Therefore, in order to prevent various dangerous situations easily generated during grenade throwing training and help soldiers to carry out throwing training more intelligently, a grenade throwing intelligent monitoring system is urgently needed to be established, and not only can real-timely monitor whether dangerous situations occur in a throwing environment and a throwing scene, but also can provide data support for an army commander to analyze the throwing situations of the soldiers.

Disclosure of Invention

The invention aims to provide an intelligent safety monitoring method for grenade throwing training, which can be used for carrying out digital management on grenade throwing training, recording and analyzing throwing data and carrying out early warning monitoring on whether dangerous situations occur in the grenade throwing process so as to improve the safety and the intellectualization of grenade throwing training.

In order to achieve the purpose, the invention provides an intelligent safety monitoring method for grenade throwing training, which comprises the following steps:

s1, arranging a grenade throwing training intelligent safety monitoring system, wherein the intelligent safety monitoring system comprises a monitoring computer, two cameras installed in a throwing training field and wireless earphones used for early warning and voice broadcasting; one of the cameras is arranged right in front of the throwing position of a thrower and is used for capturing the whole field environment and analyzing the action of the thrower; the other camera is arranged at the right front of the throwing position of the thrower and is used for performing auxiliary data analysis and action safety monitoring analysis of the thrower; the two cameras are respectively connected with the monitoring computer; the wireless headset is worn by an instructor;

s2, cooperatively processing real-time image information obtained by the two cameras by the monitoring computer, starting a thrower identity confirmation program when detecting that a person enters a throwing area, and judging whether the person is a thrower authorized by the system;

s3, carrying out continuous monitoring analysis on the entering thrower, judging the standing position of the thrower and carrying out safety analysis on the holding and bouncing posture;

s4, continuously detecting whether the thrower pulls out the safety pin of the grenade;

s5, detecting whether the grenade held by the thrower is loosened or not after the thrower pulls out the safety pin;

s6, continuously monitoring the relative position of the right upper limb and the trunk of the thrower, judging the throwing stage of the current frame, and recording the duration time of each stage;

s7, continuously monitoring whether the grenade falls off the bullet state;

and S8, continuously detecting the throwing posture of the thrower, timing after detecting that the thrower pulls out the safety catch, and if the thrower still does not throw the grenade for more than 2 seconds, sending out warning early warning to remind the thrower to throw the grenade as soon as possible.

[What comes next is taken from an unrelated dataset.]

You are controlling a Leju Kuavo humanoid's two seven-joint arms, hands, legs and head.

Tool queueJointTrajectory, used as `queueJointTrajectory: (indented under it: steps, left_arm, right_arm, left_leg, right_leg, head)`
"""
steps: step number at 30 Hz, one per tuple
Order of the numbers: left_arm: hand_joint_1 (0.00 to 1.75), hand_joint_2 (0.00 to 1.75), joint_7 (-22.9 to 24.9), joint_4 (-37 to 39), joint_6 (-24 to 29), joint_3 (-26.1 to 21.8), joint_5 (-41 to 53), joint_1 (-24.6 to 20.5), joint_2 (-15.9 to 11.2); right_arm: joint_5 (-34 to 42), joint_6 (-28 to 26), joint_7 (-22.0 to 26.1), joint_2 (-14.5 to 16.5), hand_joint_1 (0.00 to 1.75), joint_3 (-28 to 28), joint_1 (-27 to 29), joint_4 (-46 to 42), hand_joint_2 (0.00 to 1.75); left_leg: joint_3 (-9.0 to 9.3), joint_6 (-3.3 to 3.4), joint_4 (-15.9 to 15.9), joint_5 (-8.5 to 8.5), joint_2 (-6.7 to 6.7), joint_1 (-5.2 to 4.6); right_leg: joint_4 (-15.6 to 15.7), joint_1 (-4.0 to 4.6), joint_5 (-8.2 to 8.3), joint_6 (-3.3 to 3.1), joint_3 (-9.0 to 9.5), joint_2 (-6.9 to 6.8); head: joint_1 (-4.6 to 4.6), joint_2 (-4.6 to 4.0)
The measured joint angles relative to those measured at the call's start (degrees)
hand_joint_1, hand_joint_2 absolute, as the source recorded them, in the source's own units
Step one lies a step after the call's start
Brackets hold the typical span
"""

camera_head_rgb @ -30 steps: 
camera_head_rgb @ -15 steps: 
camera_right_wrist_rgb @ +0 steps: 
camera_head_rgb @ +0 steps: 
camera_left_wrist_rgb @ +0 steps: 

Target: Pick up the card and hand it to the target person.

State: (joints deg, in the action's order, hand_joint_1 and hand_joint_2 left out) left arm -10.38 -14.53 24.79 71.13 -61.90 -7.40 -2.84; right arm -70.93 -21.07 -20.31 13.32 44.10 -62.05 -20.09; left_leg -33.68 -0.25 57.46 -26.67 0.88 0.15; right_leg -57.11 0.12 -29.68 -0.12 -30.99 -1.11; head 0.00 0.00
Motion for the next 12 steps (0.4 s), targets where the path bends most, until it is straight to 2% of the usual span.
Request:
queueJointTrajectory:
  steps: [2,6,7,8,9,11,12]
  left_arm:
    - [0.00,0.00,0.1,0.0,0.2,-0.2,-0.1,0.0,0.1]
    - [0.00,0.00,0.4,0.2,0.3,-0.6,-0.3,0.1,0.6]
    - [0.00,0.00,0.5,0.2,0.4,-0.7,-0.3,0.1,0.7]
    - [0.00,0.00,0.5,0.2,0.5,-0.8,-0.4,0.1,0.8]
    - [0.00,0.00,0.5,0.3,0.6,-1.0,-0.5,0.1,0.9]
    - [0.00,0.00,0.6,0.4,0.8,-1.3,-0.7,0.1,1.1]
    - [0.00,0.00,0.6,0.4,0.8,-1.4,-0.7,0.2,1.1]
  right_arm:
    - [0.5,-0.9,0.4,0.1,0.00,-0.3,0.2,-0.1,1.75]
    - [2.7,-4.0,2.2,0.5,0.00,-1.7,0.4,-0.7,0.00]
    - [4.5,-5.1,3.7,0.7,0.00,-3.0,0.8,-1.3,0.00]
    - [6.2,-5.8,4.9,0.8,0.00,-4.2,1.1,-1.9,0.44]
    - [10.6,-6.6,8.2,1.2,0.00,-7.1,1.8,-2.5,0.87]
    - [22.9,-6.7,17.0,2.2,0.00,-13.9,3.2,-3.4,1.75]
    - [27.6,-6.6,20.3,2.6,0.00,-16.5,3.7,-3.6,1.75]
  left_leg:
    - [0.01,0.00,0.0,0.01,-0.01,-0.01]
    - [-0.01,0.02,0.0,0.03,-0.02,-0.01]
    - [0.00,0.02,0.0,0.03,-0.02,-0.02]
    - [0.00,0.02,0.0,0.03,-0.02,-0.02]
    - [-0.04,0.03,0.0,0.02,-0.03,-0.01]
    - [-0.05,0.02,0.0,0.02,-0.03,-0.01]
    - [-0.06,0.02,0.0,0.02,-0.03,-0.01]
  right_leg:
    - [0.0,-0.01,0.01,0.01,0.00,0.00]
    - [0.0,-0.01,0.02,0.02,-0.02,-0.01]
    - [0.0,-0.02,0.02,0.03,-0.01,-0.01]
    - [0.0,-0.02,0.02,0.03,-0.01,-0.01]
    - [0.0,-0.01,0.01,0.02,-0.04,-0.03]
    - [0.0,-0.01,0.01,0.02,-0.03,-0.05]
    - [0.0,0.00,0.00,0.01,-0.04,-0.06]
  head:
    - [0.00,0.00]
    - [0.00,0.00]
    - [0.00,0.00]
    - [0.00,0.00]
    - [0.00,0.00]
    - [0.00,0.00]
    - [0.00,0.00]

Further, the projectile training ground in the step S1 includes a preparation area, a projectile area, a short wall and a high wall, and a distance between the projectile position of the projectile and the short wall is 70-80 cm; the two cameras in the intelligent safety monitoring system are respectively a high-definition dome camera A and a high-definition dome camera B, the high-definition dome camera A and the high-definition dome camera B are both installed between the high wall and the low wall, the high-definition dome camera A is installed at the midpoint of the length direction of the high wall, the height of the high-definition dome camera A ranges from 110 cm to 130cm, and the high-definition dome camera A is arranged over a thrower so as to be capable of shooting the face of the thrower and the face of a teacher; high definition ball machine B distance high definition ball machine A120 ~ 180cm, high definition ball machine B's height with high definition ball machine A's height is the same, high definition ball machine B side direction is aimed at the setting of thrower to make it can shoot the side of thrower and hand region.

Further, the specific method for confirming the identity of the person in step S2 is as follows: monitoring a bomb shooting area by adopting a human body detection algorithm, detecting a human face by adopting an Intel VAS algorithm once the fact that personnel appear in the bomb shooting area is monitored, then identifying the human face, comparing the human face with a background human face database, and uploading the human face to the system; if the person is identified as a system authorized thrower, recording the identity ID of the person, continuously tracking the person, and storing the tracking result in audio-visual data of the whole process of training throwing; if the identity of the person can not be identified, an alarm is given to inform a related organization that the unknown identity person intrudes, and immediate intervention is needed.

Further, the specific method for judging the standing position of the thrower and performing the safety analysis of the posture of the holding grenade in the step S3 is as follows: detecting the area where a thrower appears according to a shot-shooting area defined in advance, and judging whether the thrower stands in the shot-shooting area or not; and detecting whether the manner of holding the projectile by the thrower is normal.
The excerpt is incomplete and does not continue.